YOUR INSTRUCTIONS – Set down the complete data exactly as it appears below.
▼
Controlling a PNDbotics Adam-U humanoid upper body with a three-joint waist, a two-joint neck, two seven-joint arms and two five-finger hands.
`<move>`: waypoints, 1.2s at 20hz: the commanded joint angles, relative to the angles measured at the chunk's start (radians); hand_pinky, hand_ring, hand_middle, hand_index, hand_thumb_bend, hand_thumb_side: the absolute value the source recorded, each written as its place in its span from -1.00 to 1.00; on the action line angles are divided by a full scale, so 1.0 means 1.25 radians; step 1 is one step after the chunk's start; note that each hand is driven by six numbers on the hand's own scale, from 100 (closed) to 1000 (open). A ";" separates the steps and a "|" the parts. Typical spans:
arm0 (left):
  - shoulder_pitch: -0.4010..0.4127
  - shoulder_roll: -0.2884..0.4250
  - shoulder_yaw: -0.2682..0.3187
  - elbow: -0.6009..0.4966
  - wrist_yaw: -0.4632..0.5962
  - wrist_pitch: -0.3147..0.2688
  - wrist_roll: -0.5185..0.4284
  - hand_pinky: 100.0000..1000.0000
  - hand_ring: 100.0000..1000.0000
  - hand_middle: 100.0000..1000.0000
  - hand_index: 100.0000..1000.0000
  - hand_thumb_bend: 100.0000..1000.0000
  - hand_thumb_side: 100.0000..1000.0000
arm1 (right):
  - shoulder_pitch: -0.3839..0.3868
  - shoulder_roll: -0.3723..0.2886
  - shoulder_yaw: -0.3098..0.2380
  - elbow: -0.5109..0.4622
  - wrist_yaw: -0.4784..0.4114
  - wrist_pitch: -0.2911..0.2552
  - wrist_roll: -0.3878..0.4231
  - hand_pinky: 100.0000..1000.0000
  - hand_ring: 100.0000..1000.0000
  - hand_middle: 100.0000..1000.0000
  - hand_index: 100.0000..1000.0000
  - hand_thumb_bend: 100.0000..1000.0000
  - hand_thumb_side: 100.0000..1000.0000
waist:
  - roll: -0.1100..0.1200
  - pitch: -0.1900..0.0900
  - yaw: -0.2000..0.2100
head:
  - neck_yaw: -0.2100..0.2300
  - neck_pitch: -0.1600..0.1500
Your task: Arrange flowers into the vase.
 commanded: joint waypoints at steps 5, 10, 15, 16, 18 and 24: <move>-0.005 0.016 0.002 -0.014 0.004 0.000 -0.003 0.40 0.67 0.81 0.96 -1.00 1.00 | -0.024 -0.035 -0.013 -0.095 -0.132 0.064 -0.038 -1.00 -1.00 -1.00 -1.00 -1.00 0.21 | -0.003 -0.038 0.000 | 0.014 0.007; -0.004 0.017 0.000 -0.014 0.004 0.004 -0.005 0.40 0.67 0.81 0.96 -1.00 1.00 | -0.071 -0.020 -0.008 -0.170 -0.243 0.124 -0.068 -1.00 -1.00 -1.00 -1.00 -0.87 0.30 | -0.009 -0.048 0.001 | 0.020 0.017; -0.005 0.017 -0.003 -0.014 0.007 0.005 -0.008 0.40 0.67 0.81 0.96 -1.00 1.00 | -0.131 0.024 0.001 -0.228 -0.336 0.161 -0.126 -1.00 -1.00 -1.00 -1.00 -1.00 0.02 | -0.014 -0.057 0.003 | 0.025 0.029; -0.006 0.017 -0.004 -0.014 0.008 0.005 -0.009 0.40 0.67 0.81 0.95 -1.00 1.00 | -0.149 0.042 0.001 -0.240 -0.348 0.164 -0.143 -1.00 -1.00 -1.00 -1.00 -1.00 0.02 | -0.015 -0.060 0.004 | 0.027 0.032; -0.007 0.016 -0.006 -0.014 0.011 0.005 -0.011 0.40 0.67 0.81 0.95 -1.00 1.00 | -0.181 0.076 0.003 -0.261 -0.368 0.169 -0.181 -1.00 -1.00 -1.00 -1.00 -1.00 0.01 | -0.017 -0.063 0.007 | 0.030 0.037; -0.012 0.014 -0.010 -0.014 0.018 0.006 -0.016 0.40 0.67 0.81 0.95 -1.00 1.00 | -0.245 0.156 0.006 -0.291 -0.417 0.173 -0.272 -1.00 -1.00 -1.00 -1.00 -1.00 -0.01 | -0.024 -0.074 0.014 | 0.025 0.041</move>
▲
ANSWER TO THIS EXERCISE –
Controlling a PNDbotics Adam-U humanoid upper body with a three-joint waist, a two-joint neck, two seven-joint arms and two five-finger hands.
`<move>`: waypoints, 1.2s at 20hz: the commanded joint angles, relative to the angles measured at the chunk's start (radians); hand_pinky, hand_ring, hand_middle, hand_index, hand_thumb_bend, hand_thumb_side: the absolute value the source recorded, each written as its place in its span from -1.00 to 1.00; on the action line angles are divided by a full scale, so 1.0 means 1.25 radians; step 1 is one step after the chunk's start; note that each hand is driven by six numbers on the hand's own scale, from 100 (closed) to 1000 (open). A ";" separates the steps and a "|" the parts. Typical spans:
arm0 (left):
  - shoulder_pitch: -0.4010..0.4127
  - shoulder_roll: -0.2884..0.4250
  - shoulder_yaw: -0.2682..0.3187
  - elbow: -0.6009..0.4966
  - wrist_yaw: -0.4632..0.5962
  - wrist_pitch: -0.3147..0.2688
  - wrist_roll: -0.5185..0.4284
  - hand_pinky: 100.0000..1000.0000
  - hand_ring: 100.0000..1000.0000
  - hand_middle: 100.0000..1000.0000
  - hand_index: 100.0000..1000.0000
  - hand_thumb_bend: 100.0000..1000.0000
  - hand_thumb_side: 100.0000..1000.0000
arm1 (right):
  - shoulder_pitch: -0.3839..0.3868
  - shoulder_roll: -0.3723..0.2886
  - shoulder_yaw: -0.3098..0.2380
  - elbow: -0.5109..0.4622
  - wrist_yaw: -0.4784..0.4114
  - wrist_pitch: -0.2911..0.2552
  - wrist_roll: -0.3878..0.4231
  - hand_pinky: 100.0000..1000.0000
  - hand_ring: 100.0000..1000.0000
  - hand_middle: 100.0000..1000.0000
  - hand_index: 100.0000..1000.0000
  - hand_thumb_bend: 100.0000..1000.0000
  - hand_thumb_side: 100.0000..1000.0000
waist:
  - roll: -0.1100..0.1200
  - pitch: -0.1900..0.0900
  - yaw: -0.2000..0.2100
head:
  - neck_yaw: -0.2100..0.2300
  - neck_pitch: -0.1600..0.1500
Your task: Arrange flowers into the vase.
 commanded: joint waypoints at steps 5, 10, 15, 16, 18 and 24: <move>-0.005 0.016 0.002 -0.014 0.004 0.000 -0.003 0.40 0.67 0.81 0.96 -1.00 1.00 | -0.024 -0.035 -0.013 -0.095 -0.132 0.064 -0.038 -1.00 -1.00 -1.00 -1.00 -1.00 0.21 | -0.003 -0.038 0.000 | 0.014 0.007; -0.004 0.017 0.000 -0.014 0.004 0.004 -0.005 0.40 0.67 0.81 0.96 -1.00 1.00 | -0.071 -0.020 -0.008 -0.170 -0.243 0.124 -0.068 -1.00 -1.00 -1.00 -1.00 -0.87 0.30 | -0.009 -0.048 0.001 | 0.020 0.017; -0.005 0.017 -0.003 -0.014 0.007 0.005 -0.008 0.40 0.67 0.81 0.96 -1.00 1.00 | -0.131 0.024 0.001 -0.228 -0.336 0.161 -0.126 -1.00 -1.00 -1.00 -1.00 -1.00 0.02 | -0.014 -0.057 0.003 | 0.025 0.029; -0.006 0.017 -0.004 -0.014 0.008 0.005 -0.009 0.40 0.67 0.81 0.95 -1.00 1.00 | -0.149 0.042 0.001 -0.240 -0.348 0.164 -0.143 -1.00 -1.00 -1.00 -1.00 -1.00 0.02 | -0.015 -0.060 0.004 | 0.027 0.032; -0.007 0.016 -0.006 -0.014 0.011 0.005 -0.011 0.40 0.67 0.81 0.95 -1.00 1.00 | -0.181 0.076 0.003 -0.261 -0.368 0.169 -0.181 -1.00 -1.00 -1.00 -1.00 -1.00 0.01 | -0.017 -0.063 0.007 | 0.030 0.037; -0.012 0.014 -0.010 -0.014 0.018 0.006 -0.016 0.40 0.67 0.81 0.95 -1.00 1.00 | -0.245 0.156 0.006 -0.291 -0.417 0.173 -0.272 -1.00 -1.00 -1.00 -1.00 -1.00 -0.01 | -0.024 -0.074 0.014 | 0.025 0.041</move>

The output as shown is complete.